Requirement
Each entry should be set down again verbatim, with the images omitted.

Exercise materials
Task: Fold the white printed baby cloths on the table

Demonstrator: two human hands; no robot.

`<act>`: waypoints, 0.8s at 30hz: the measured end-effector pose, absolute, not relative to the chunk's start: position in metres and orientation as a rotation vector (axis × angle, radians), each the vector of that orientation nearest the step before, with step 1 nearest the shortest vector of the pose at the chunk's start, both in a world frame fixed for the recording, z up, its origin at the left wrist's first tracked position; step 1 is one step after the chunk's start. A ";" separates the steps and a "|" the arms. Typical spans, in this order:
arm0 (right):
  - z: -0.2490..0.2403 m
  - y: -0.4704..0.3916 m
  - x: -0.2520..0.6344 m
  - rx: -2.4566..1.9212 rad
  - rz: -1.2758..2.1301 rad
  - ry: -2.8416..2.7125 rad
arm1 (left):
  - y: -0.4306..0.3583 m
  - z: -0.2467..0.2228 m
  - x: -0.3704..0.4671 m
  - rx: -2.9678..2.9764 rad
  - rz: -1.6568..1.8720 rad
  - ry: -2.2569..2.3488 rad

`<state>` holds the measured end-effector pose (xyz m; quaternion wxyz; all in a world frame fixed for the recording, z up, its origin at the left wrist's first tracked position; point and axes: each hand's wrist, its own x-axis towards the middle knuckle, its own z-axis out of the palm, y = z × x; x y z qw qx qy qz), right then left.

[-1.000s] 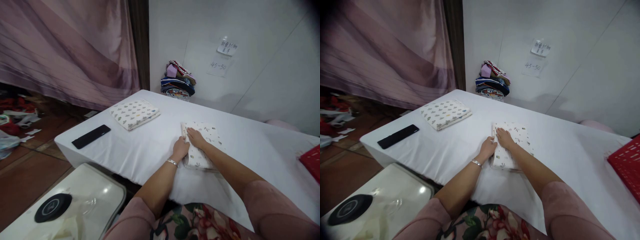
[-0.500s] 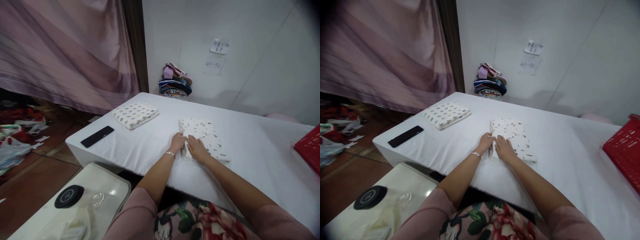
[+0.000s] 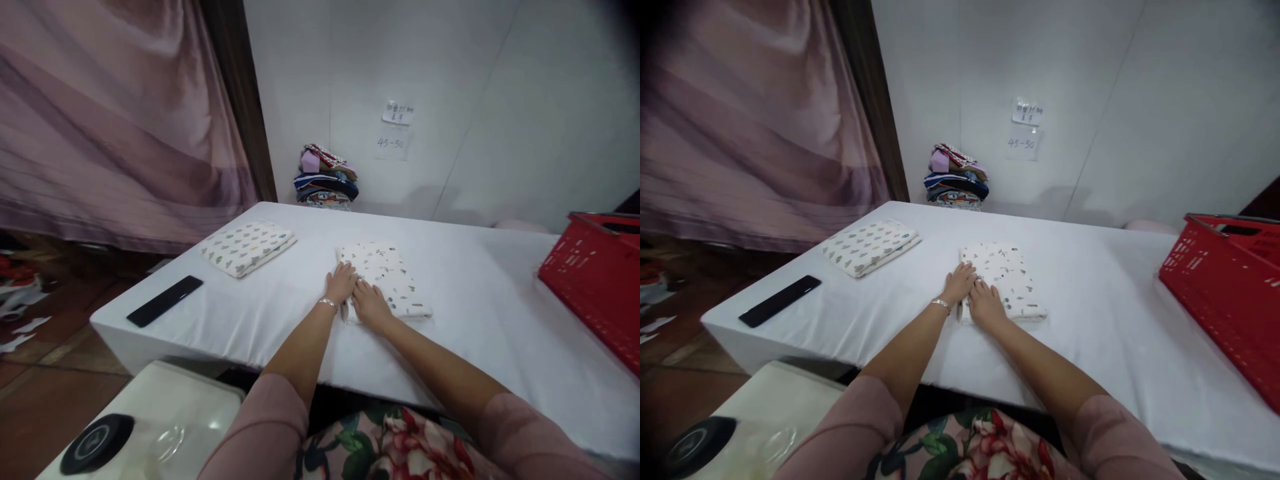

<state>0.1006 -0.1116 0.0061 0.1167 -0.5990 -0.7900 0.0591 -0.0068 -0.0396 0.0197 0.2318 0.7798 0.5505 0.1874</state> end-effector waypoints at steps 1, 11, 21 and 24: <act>0.005 -0.117 0.100 -1.753 0.183 -2.302 | -0.038 0.016 -0.008 2.137 0.503 1.523; 0.009 -0.178 0.159 -1.521 0.328 -2.138 | -0.033 0.002 -0.013 2.218 0.522 1.530; 0.004 -0.155 0.247 -1.988 0.711 -1.292 | -0.037 0.014 -0.012 2.233 0.463 1.526; 0.008 -0.149 0.241 -1.957 0.864 -1.226 | -0.038 0.017 -0.012 2.230 0.445 1.525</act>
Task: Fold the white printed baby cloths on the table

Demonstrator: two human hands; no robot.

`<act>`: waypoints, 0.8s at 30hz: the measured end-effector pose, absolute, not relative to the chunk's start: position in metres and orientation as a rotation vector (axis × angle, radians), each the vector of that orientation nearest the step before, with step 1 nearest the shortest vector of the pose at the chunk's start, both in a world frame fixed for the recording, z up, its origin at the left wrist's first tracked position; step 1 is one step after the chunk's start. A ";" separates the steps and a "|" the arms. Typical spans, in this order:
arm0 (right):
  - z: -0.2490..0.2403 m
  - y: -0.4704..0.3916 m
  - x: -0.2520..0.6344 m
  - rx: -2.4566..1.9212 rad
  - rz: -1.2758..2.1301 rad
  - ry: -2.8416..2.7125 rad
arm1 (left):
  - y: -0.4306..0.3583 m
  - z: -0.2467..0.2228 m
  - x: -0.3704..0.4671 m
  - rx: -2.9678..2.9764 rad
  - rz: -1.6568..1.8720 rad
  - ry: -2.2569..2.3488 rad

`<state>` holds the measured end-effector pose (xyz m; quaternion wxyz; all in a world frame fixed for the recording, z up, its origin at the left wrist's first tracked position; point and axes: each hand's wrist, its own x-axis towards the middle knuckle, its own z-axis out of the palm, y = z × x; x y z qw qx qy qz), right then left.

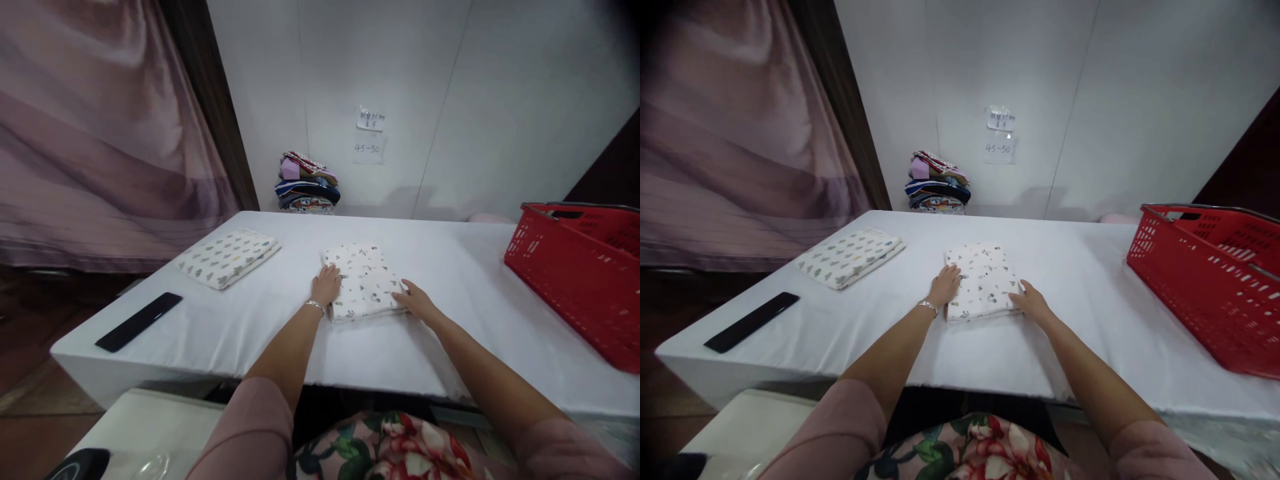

Written response
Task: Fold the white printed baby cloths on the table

Demonstrator: two human hands; no robot.

`<act>`: waypoints, 0.8s at 30hz: the measured end-effector pose, absolute, not relative to the chunk's start: position in metres and orientation as a rotation vector (axis × angle, radians), each the vector of that orientation nearest the step before, with step 1 nearest the shortest vector of the pose at the chunk's start, both in a world frame fixed for the recording, z up, its origin at the left wrist's first tracked position; step 1 is one step after the chunk's start. A ";" separates the steps and a "|" the arms. Typical spans, in this order:
arm0 (right):
  - z: -0.2490..0.2403 m
  - y: -0.4704..0.3916 m
  - x: -0.2520..0.6344 m
  - rx: -2.4566..1.9212 rad
  - rz: -1.2758..2.1301 rad
  - ry: -2.8416..2.7125 rad
arm1 (left):
  - y: -0.4306..0.3583 m
  - z: -0.2467..0.2228 m
  - x: -0.3704..0.4671 m
  - rx: -2.9678..2.9764 rad
  - rz: -1.6568..1.8720 rad
  - ry: -2.2569..2.3488 rad

`<state>` holds the measured end-effector pose (xyz m; quaternion wxyz; all in a world frame fixed for the recording, z up, its origin at the left wrist's first tracked position; point and axes: each hand's wrist, its own x-axis towards the middle knuckle, its own z-axis out of the palm, y = z × x; x y z qw qx qy qz), right then left.

[-1.000s] 
[-0.500s] 
[+0.000s] 

<state>0.1006 -0.1116 0.0061 0.1167 -0.5990 -0.7900 0.0591 -0.0068 -0.0396 0.0197 0.2318 0.7798 0.5505 0.1874</state> end-effector waypoints at steps 1, 11, 21 and 24: <act>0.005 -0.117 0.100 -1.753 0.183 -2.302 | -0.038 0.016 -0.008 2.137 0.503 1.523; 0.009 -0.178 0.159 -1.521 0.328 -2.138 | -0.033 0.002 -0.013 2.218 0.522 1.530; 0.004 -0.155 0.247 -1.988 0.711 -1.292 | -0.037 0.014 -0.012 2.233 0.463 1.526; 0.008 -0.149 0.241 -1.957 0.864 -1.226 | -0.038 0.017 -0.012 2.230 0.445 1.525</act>
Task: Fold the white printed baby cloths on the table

Demonstrator: two human hands; no robot.

`<act>`: waypoints, 0.8s at 30hz: the measured end-effector pose, absolute, not relative to the chunk's start: position in metres and orientation as a rotation vector (axis × angle, radians), each the vector of that orientation nearest the step before, with step 1 nearest the shortest vector of the pose at the chunk's start, both in a world frame fixed for the recording, z up, its origin at the left wrist's first tracked position; step 1 is one step after the chunk's start. A ";" separates the steps and a "|" the arms. Typical spans, in this order:
arm0 (right):
  - z: -0.2490..0.2403 m
  - y: -0.4704..0.3916 m
  - x: -0.2520..0.6344 m
  - rx: -2.4566..1.9212 rad
  - rz: -1.2758..2.1301 rad
  - ry: -2.8416..2.7125 rad
arm1 (left):
  - y: -0.4306..0.3583 m
  - z: -0.2467..0.2228 m
  - x: -0.3704..0.4671 m
  - rx: -2.9678..2.9764 rad
  - rz: -1.6568..1.8720 rad
  - ry: -2.2569..2.3488 rad

`<state>` holds the measured end-effector pose (xyz m; quaternion wxyz; all in a world frame fixed for the recording, z up, its origin at the left wrist's first tracked position; point and axes: each hand's wrist, its own x-axis towards the middle knuckle, its own z-axis out of the palm, y = z × x; x y z qw qx qy qz), right then left.

The response above is complete.